The permanent and official blog of the University of Leicester's School of Museum Studies PhD student conferences and special events.

28 March 2011

Hop the Fourteenth - Of Art and Other Things

Keith Wilson, Keynote: Things at the Wellcome Collection

What are the structures which create meaning, and what can things be made to represent? Keith Wilson's figurative representation of these structures through almost sculptural creations and shelves uses odd, unexpected objects to represent things. At the Wellcome, his work on the Periodic Table is used as the precurser to the display of Henry Wellcome's actual collection. Sometimes, the choices of objects made specific reference to the scientific community, but many were arbitrary, with hidden and obscure narrative structures hidden within their presence.
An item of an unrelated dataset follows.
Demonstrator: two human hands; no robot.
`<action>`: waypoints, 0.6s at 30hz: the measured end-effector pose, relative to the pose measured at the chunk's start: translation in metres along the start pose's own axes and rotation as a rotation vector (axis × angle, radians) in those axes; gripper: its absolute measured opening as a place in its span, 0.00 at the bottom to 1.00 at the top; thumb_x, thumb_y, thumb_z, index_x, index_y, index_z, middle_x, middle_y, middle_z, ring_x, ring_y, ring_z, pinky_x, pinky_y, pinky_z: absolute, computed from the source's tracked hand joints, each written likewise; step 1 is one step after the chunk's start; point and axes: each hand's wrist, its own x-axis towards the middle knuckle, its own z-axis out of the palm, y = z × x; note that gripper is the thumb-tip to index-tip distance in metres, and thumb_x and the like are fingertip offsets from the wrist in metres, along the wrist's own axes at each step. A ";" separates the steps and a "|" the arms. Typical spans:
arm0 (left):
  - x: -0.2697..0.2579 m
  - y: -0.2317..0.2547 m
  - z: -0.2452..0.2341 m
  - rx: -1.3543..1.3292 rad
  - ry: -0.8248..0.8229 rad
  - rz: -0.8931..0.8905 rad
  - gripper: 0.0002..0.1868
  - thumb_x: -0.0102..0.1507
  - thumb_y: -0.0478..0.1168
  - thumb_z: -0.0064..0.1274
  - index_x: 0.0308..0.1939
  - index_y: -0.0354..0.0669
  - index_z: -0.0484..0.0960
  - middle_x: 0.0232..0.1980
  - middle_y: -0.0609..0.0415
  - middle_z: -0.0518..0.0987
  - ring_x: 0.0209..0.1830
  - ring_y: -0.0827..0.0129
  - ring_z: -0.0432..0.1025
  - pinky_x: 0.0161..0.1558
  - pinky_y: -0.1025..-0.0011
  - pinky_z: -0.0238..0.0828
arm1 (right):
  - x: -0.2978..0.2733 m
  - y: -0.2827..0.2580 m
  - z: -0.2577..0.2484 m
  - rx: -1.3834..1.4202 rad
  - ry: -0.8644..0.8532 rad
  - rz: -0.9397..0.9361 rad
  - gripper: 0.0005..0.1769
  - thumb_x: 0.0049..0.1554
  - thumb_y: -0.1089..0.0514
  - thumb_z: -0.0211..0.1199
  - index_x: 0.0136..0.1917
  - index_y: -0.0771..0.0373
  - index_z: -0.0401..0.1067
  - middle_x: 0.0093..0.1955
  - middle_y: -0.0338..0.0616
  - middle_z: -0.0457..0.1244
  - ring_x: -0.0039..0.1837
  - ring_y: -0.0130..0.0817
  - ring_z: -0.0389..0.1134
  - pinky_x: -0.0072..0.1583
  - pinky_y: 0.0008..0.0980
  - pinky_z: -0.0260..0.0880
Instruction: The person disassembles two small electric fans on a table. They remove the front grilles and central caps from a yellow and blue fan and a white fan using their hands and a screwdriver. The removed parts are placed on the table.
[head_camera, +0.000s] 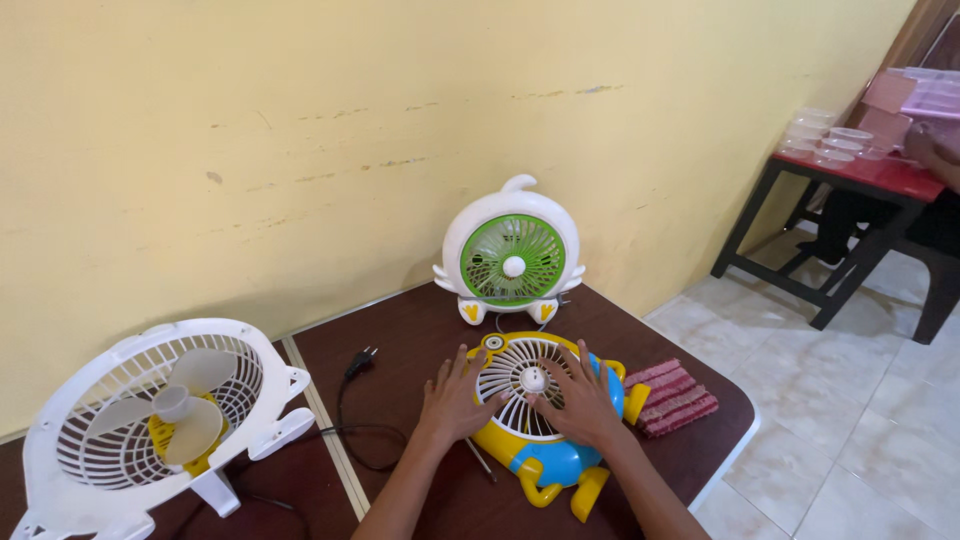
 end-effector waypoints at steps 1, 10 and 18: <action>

But Wilson knew that they were a client who were open to risk. He knew that the Wellcome would recognise that object meanings change, and that museums themselves change over history. With the Wellcome collection, the idea was to let the collection walk in, to create a museum in which objects and collections could volunteer themselves. Keith, then, did not wish to limit what might be collected by the museum, and so the creation of the exhibition Things was an attempt to speak to that. But it was important that everything which entered this exhibition, was possible to put in.


In his open boxes, you can see the literal and metaphorical evocation of the permeability of gallery space, and the transience and mutability of meaning. Each of the boxes, figured on the basis that they could contain a head, plays a role in the semantic meaning of the space, narrating the opening hours of the museum, and the calendar of the exhibition's existence. Inside the gallery, too, the utilization of the old skeleton cabinets suggests, to me, the temporal permeability of this particular museum space. This, it was hoped, would create an even footprint to the inside and outside of the gallery space, in which the public's donated objects could be displayed.


The items could be gifts or loans, thus lessening the restrictions upon what could be displayed. A call for participation asked for the voluntary donation of a 'thing' to the collection, either temporarily or permanently. The display of these objects was also somewhat eccentric, subverting the standard museum security through the box-shelves' use of cling-film, rather than glass, to cover and 'protect' the objects.


All the way through, two monitors and a highly efficient computerised system, enabled the museum to accession the objects almost instantly and for the visitor to arrive, log their object, and see the exhibition, all in the course of a day. Here, the porosity of the museum's back of house system is made apparent, for the acts of the museum which usually occur behind closed doors is figured in the active engagement of the visitor in the accession process, albeit one which is made more public friendly and accessible. The whole process was visible on the upload screens, wherein donors could track the progression of their objects into the collection.


What were the tendancies which appeared in the donations? Many were medical, but many told a number of sad, comic, or dark stories. They came from an audience both lay and academic, from Museum Studies students to members of the (aparently more normal!) public. Many of them were repeated - and many were found to be other than what they had been donated as. Nothing had to be rejected, reflecting well upon both the museum and the people who interact with it, and almost all the boxes were filled. Some were 'factual,' describing processes, and others engaged with the fantastic. Filled with personal stories, these objects created a social dialogue, of their own and of the donors who became ever more visibly absent - perhaps more so than they would in a gallery which names itself after a donor. Each and every object, too, went through a transition, from personal item to museal artefact, questioning, of course, and forgrounding, those processes by which we come to understand the nature of the museum object and its creation.


There was a strange, dichotomous, static-mutability to the exhibition and the creation of these works. What moves, I wonder? Does anything really remain static? I have long thought that the Futurists were wrong in ascribing the role of the Mausoleum to the Museum. This is what the slight squinting of the artist can show us. Museums are not spaces of death, but changing spaces - something which Jennie Morgan's earlier paper showed very clearly. They are places of alternation, of alternation and entropy, of motion.


What is the next stage for this project? Publication? Re-occurance? Development? It already exists on a website, accessibe from the Wellcome Collection's site under 'Calendar of Things.' This virtual place, in a heavily mutable environment, presents, rather paradoxically, the ephemeral materiality in a somehow more solid immateriality.


Things, it seems, do not die til they cease to exist. And even then, as even the very presentation of this project shows, they develop their own strange kind of afterlife.